# Exercise goal:
Go through the material below, count the lines with the word "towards", and reply with the count alone.

# Task inputs:
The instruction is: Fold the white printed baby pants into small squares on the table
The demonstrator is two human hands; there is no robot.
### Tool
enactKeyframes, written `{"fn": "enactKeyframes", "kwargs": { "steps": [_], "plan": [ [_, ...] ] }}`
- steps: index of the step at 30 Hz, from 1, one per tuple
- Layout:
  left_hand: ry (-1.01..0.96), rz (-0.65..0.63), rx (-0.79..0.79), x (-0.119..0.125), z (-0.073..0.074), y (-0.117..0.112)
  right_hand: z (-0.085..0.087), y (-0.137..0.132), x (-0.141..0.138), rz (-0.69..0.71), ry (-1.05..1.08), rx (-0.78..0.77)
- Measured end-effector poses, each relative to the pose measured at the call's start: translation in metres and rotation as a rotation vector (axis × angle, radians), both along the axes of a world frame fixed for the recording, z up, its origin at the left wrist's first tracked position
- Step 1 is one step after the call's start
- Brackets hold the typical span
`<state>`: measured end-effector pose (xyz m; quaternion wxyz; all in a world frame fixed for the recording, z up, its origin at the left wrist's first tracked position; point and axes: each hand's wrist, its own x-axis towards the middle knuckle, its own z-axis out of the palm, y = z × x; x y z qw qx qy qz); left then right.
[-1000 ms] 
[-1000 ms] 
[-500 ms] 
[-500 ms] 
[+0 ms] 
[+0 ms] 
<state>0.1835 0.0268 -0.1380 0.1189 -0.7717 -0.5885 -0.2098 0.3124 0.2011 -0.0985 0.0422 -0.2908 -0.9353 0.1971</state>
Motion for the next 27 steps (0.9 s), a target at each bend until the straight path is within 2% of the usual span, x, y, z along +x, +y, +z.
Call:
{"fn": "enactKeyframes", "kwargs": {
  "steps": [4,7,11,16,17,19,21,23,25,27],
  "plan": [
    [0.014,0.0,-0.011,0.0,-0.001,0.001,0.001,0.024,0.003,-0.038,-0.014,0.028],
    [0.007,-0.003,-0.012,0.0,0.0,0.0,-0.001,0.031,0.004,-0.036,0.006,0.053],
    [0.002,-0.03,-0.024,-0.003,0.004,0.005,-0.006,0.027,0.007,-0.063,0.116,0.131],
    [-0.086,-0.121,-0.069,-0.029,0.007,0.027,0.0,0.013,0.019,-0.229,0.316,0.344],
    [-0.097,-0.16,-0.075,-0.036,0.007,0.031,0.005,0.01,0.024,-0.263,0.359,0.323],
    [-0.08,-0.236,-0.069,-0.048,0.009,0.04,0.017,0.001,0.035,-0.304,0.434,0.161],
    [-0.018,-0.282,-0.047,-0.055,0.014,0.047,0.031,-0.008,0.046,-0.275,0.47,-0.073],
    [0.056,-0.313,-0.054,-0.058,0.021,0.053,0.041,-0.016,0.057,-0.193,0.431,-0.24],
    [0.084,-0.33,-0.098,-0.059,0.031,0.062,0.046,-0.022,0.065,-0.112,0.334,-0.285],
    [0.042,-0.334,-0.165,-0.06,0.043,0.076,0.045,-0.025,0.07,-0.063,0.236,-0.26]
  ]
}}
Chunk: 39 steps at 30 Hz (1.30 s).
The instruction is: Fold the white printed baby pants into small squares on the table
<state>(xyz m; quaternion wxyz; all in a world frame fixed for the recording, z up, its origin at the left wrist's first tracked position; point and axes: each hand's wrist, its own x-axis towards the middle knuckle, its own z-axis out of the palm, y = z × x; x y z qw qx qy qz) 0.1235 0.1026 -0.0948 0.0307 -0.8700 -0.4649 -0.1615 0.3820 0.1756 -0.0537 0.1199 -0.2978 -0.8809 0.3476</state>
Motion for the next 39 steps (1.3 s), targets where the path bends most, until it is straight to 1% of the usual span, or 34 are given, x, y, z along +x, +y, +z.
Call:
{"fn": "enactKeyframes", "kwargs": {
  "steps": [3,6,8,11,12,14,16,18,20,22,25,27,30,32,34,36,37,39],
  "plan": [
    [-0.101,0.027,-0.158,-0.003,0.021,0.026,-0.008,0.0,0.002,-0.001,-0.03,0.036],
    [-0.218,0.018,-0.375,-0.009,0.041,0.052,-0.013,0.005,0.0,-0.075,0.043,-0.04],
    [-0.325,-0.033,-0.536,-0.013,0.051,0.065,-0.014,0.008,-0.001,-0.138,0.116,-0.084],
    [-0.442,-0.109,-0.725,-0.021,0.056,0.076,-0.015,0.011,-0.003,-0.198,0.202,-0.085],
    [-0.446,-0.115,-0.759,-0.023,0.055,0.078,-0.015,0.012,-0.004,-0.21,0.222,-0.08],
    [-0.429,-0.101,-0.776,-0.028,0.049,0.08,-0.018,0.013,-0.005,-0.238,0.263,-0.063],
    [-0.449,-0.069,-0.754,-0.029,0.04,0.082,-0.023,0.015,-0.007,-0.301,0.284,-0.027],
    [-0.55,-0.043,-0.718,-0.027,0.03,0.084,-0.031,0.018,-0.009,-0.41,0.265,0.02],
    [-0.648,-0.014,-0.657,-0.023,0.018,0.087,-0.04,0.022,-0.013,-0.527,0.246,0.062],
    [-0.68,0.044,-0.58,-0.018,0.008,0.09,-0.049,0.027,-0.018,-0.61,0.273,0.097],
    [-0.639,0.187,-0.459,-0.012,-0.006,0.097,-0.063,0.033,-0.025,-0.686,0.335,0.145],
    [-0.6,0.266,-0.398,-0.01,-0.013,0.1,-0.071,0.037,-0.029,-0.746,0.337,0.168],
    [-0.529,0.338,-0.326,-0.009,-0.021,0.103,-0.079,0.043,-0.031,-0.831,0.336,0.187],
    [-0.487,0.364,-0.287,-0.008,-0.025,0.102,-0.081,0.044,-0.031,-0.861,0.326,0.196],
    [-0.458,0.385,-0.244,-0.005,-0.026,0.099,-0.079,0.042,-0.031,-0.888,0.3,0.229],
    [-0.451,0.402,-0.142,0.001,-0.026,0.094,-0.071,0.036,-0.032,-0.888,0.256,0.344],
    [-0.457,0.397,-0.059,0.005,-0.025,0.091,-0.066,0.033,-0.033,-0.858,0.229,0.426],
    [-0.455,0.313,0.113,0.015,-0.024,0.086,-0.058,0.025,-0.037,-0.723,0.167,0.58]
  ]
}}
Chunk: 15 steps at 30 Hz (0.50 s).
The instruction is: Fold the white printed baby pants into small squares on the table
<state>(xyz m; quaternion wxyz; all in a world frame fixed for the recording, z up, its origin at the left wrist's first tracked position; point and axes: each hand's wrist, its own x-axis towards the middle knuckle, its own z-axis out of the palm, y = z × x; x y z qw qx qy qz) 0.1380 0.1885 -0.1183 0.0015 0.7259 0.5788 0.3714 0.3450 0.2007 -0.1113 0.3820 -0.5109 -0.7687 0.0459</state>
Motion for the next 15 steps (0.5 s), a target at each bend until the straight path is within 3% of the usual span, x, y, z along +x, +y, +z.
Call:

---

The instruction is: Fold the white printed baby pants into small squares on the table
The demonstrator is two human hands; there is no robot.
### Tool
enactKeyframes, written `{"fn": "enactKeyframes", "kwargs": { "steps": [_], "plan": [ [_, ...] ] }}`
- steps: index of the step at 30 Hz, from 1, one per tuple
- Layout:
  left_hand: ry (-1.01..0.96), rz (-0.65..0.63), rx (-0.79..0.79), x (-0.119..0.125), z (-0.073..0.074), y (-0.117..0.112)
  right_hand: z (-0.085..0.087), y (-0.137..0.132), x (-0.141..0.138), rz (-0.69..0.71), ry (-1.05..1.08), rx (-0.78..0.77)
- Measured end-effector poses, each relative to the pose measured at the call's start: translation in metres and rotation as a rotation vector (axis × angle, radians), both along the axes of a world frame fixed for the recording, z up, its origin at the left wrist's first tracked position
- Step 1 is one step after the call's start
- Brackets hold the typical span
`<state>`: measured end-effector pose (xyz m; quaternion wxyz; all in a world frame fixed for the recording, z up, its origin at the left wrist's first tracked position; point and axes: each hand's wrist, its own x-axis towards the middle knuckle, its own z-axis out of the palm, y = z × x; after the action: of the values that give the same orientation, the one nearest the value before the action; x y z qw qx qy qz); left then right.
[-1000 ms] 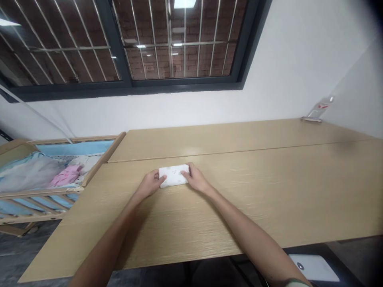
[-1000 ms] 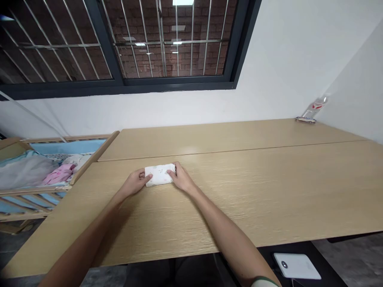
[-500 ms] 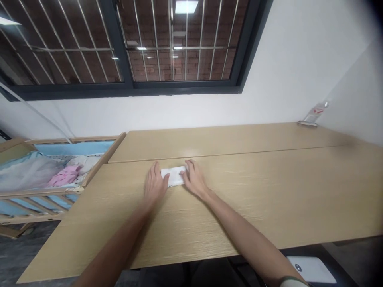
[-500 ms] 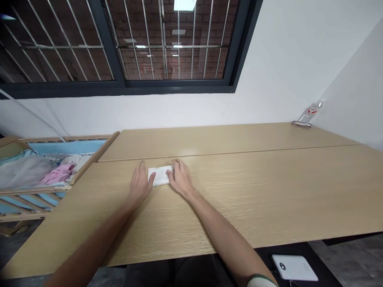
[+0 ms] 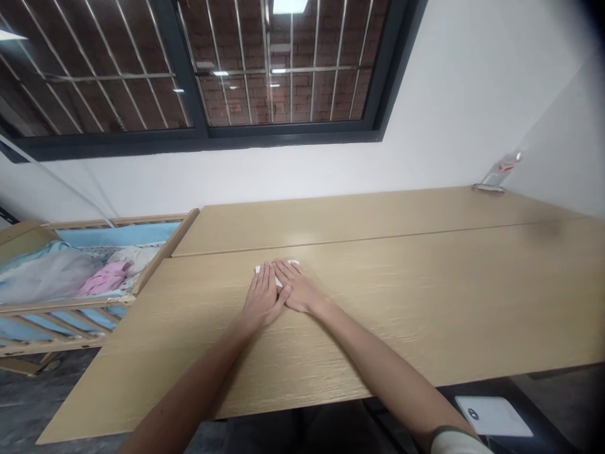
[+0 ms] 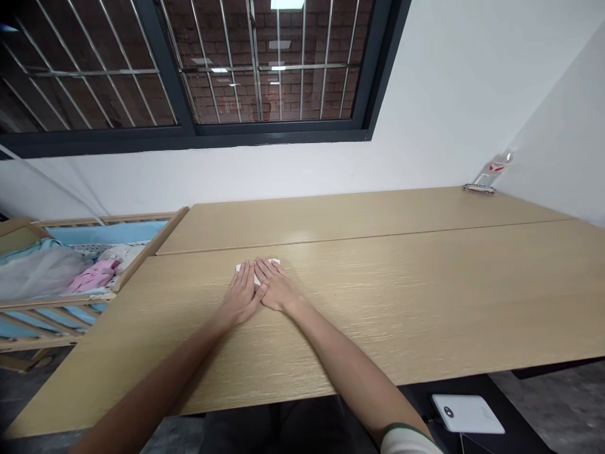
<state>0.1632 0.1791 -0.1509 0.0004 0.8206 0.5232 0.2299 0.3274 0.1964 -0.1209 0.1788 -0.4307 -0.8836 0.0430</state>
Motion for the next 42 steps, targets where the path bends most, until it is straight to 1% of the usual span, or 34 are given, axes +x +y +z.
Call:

# Solution to the exercise:
4